Dabei ist gerade bei so auffällig Süchtigen die Angst vor Liebesverlust und der Wunsch nach Geborgenheit ganz besonders groß. Sie meinen oft, deshalb nicht geliebt zu werden oder nicht geliebt werden zu können, weil sie nicht schön oder reich genug sind, und umgeben sich deshalb suchtartig mit Ersatzschönheit und mit Luxus jeder Art. Trotzdem bleibt die Befriedigung aus, denn das Nichtgeliebtwerden liegt nicht an mangelnder Schönheit oder an fehlendem Reichtum, sondern an der eigenen Unfähigkeit, zu leben und zu lieben.

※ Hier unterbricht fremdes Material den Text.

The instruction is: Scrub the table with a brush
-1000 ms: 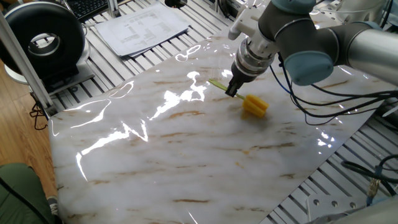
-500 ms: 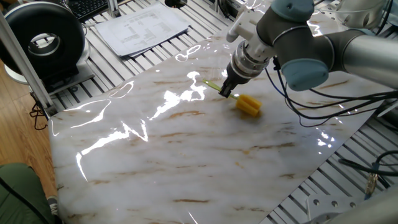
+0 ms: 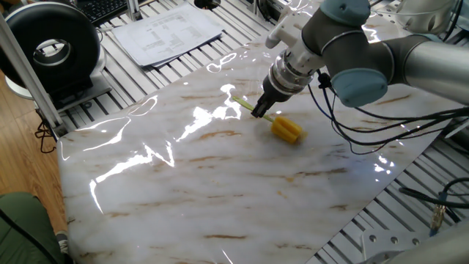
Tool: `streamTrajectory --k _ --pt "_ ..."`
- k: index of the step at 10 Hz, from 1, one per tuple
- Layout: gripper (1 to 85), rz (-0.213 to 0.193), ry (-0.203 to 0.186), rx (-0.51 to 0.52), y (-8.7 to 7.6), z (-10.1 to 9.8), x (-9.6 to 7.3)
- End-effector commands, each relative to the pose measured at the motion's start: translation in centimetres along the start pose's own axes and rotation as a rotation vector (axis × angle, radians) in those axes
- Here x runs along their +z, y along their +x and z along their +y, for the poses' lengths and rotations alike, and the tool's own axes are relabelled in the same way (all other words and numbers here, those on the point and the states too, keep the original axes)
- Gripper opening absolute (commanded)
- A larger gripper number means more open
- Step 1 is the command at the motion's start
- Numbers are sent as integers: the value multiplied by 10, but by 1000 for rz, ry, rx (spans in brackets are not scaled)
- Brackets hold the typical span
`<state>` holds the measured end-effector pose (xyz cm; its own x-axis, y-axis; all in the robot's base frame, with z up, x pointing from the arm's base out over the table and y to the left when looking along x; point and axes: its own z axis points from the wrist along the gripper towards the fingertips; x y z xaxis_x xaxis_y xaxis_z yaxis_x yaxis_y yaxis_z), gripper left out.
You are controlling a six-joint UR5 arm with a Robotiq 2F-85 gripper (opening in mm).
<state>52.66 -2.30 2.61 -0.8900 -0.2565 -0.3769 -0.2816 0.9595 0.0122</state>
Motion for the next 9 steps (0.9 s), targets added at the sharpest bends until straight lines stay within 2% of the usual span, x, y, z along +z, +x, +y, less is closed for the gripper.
streamTrajectory --k 1,4,7,9 --pt "10 -10 7 67 -7 21 -4" --pt "10 -18 18 96 -10 38 2" --pt "10 -16 24 153 -13 63 -1" --pt "10 -9 47 168 -15 67 -2"
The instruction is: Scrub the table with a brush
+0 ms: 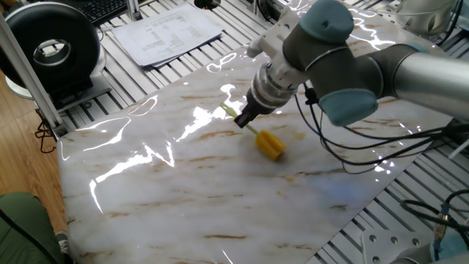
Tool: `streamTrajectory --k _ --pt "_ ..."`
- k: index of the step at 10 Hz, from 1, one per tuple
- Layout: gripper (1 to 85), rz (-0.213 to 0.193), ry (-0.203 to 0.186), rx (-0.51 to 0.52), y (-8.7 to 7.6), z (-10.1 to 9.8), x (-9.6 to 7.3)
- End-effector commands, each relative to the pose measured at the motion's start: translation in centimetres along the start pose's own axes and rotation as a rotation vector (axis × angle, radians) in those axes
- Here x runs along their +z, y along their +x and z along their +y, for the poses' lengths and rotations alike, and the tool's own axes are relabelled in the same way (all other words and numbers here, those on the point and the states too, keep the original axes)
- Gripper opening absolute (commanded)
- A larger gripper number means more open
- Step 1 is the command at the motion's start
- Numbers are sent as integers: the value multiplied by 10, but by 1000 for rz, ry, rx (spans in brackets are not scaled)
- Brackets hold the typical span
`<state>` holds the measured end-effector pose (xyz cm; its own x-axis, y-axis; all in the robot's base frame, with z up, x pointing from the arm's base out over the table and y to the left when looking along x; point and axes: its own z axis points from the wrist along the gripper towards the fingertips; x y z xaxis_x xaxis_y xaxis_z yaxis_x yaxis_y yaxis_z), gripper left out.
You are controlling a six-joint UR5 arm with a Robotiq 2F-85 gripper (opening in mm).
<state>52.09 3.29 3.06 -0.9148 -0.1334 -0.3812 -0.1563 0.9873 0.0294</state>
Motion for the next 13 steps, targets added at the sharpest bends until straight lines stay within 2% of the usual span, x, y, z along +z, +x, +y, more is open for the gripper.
streamTrajectory --k 1,2,4,5,7,9,11,13 --pt "10 20 59 -16 -3 -9 -7" --pt "10 42 58 -50 -2 -23 -14" --pt "10 100 94 -134 5 -61 -32" --pt "10 111 92 -172 10 -78 -39" --pt "10 112 71 -211 23 -99 -47" --pt "10 100 29 -174 45 -90 -48" --pt "10 106 -8 -123 56 -77 -49" --pt "10 134 -54 -16 62 -52 -51"
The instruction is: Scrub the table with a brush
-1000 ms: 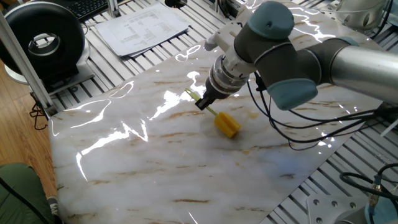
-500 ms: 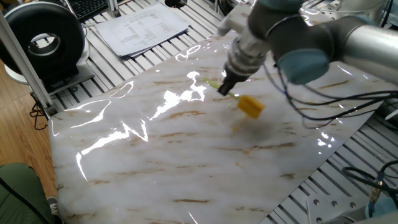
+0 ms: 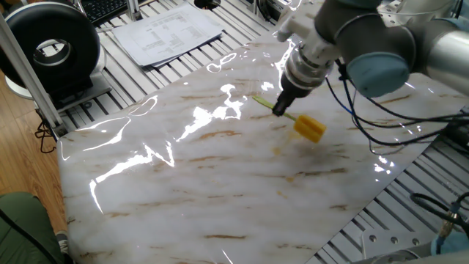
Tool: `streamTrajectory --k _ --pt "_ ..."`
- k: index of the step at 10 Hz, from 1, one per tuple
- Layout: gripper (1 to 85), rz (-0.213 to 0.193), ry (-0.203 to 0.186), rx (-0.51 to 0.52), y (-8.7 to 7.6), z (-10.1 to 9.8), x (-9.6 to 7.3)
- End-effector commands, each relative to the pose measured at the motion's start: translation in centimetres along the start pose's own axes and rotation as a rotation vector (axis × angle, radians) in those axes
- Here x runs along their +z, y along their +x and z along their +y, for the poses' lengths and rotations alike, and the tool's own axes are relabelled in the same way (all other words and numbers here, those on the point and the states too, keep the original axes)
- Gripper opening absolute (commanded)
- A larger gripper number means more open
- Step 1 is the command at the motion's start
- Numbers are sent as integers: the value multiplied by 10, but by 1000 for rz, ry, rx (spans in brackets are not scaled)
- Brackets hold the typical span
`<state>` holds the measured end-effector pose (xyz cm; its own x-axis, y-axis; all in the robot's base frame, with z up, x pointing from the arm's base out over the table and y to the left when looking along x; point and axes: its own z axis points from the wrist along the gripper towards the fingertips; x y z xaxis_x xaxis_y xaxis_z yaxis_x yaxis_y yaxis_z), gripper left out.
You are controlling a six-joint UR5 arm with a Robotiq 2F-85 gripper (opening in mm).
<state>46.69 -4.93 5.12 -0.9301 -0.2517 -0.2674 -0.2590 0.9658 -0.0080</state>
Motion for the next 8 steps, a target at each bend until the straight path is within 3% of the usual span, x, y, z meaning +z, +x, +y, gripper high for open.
streamTrajectory --k 1,4,7,8 --pt "10 12 -66 133 4 35 -4" --pt "10 19 -44 219 -10 74 -2" --pt "10 -11 14 178 -18 63 0" --pt "10 3 31 131 -14 59 0"
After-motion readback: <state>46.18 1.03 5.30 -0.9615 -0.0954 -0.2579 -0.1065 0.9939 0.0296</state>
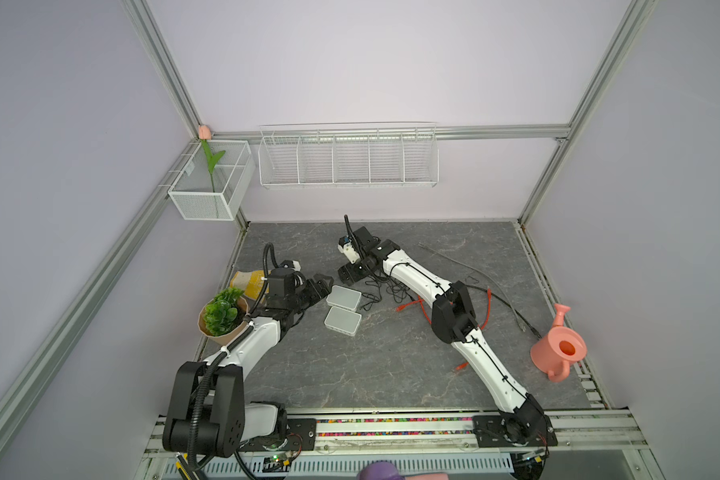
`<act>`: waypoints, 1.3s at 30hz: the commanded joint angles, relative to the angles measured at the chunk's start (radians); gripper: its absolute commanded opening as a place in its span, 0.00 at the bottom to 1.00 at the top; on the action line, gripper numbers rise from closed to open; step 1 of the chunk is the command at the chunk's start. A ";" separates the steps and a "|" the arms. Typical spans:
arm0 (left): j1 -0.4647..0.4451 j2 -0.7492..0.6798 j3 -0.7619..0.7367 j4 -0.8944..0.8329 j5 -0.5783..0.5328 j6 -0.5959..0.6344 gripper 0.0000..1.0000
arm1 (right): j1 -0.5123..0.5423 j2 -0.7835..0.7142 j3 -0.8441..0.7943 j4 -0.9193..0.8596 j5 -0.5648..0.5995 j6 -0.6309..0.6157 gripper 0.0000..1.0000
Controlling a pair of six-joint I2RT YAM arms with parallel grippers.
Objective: Insert the plug into the switch port
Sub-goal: 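Reach the right gripper toward the black wall-plug adapter while the left arm moves forward, then close the right gripper on the black wall-plug adapter and lift it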
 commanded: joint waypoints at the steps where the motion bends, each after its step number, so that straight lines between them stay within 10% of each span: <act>1: 0.011 -0.044 -0.011 -0.027 -0.017 -0.005 0.89 | 0.009 0.042 0.038 0.049 0.022 0.012 0.79; 14: 0.018 -0.170 -0.025 -0.064 -0.068 0.010 0.91 | 0.031 0.121 0.087 0.075 0.079 0.040 0.74; 24: 0.027 -0.197 -0.034 -0.070 -0.075 0.014 0.91 | 0.053 0.108 0.084 0.055 0.195 0.013 0.37; 39: 0.031 -0.313 0.014 -0.156 -0.123 0.051 0.93 | 0.096 -0.444 -0.210 0.087 0.360 -0.097 0.27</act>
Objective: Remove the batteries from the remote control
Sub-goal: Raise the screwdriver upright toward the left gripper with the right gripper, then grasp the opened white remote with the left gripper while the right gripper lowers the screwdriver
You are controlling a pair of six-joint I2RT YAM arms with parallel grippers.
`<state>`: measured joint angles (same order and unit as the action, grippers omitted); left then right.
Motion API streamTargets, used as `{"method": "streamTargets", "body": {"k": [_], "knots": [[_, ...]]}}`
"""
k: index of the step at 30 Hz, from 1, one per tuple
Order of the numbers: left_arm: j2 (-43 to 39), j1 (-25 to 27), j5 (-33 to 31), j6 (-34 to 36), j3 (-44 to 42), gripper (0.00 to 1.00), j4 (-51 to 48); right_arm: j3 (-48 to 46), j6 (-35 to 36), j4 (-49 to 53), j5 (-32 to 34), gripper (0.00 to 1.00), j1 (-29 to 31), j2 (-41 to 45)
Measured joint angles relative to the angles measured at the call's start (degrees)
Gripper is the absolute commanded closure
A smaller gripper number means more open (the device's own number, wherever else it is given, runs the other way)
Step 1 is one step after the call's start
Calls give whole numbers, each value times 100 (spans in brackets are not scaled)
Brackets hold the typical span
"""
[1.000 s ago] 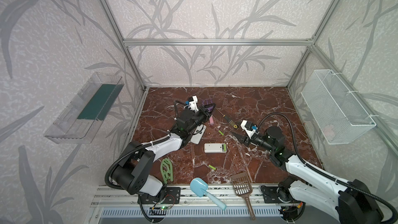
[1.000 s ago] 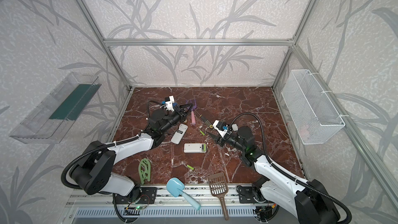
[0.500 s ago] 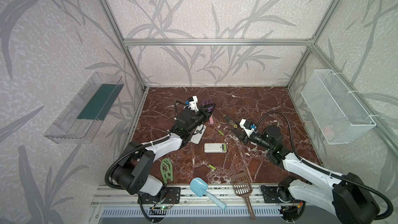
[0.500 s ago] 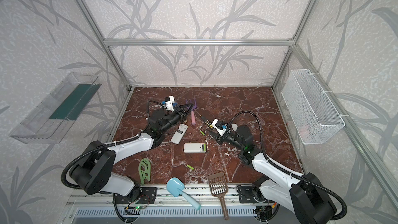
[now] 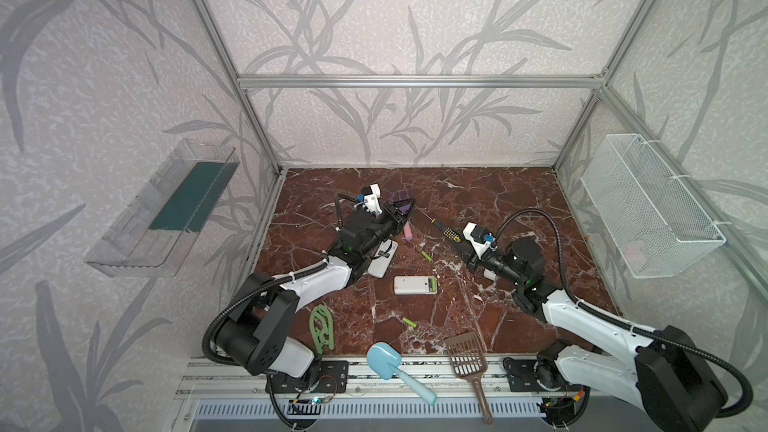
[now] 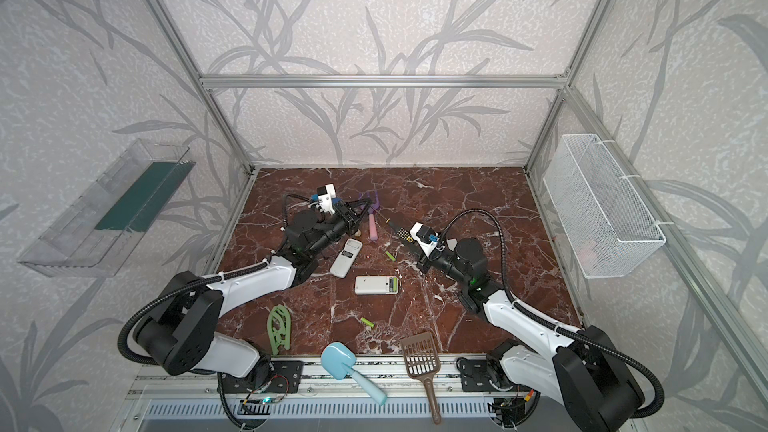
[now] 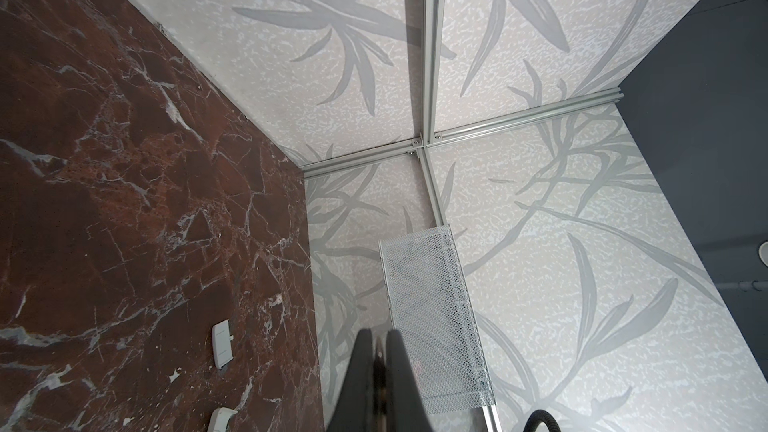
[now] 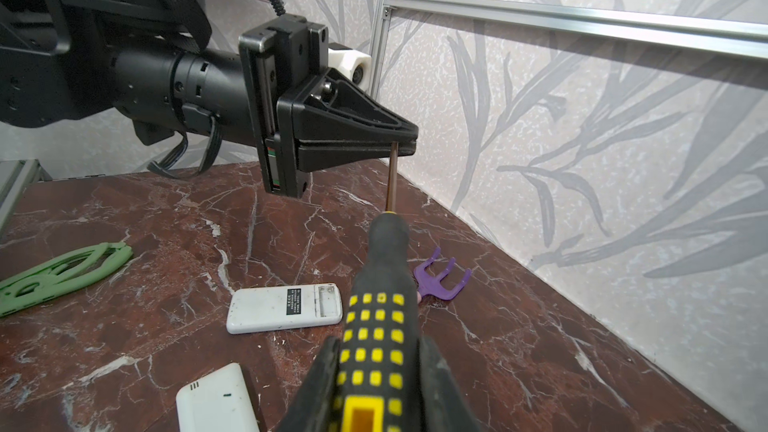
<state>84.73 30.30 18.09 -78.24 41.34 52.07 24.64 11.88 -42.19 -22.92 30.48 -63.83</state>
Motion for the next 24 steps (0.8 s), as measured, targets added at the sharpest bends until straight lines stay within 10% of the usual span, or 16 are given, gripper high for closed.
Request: {"method": "streamTargets", "body": {"k": [5,10,15,24], "knots": [[0,-2,-4,0,-15,97,11,17,26,52,7,92,0,0],[-2,-57,37,87,-17,32,-173,46,175,420,15,100,7,125],[-249,-151,57,584,26,6,-1215,90,369,1346,391,100,166,522],[-984,-199,-667,3097,1449,0,-4878,321,595,3560,1550,100,835,1598]]}}
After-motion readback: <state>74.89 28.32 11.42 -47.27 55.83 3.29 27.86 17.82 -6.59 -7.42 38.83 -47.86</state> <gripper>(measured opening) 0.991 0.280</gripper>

In der Konkurrenzgesellschaft lebt jeder gegen jeden, obwohl oder weil jeder ganz besondere Angst vor der Konkurrenz hat. Der Wunsch nach Geborgenheit und Unverletztheit ist pervertiert in Gewalttätigkeit gegen sich selbst und gegen andere. Auch diese Gewalt ist ein Suchtmittel. Weil sie die eigene Verletzbarkeit schützt, kann man nur so schwer auf sie verzichten. Mit Hilfe der verschiedensten »Dopingmittel« wird ständig versucht, der Größte zu bleiben, weil der Größte scheinbar der Sicherste und der Glücklichste ist. Unsere Sportler machen es uns vor.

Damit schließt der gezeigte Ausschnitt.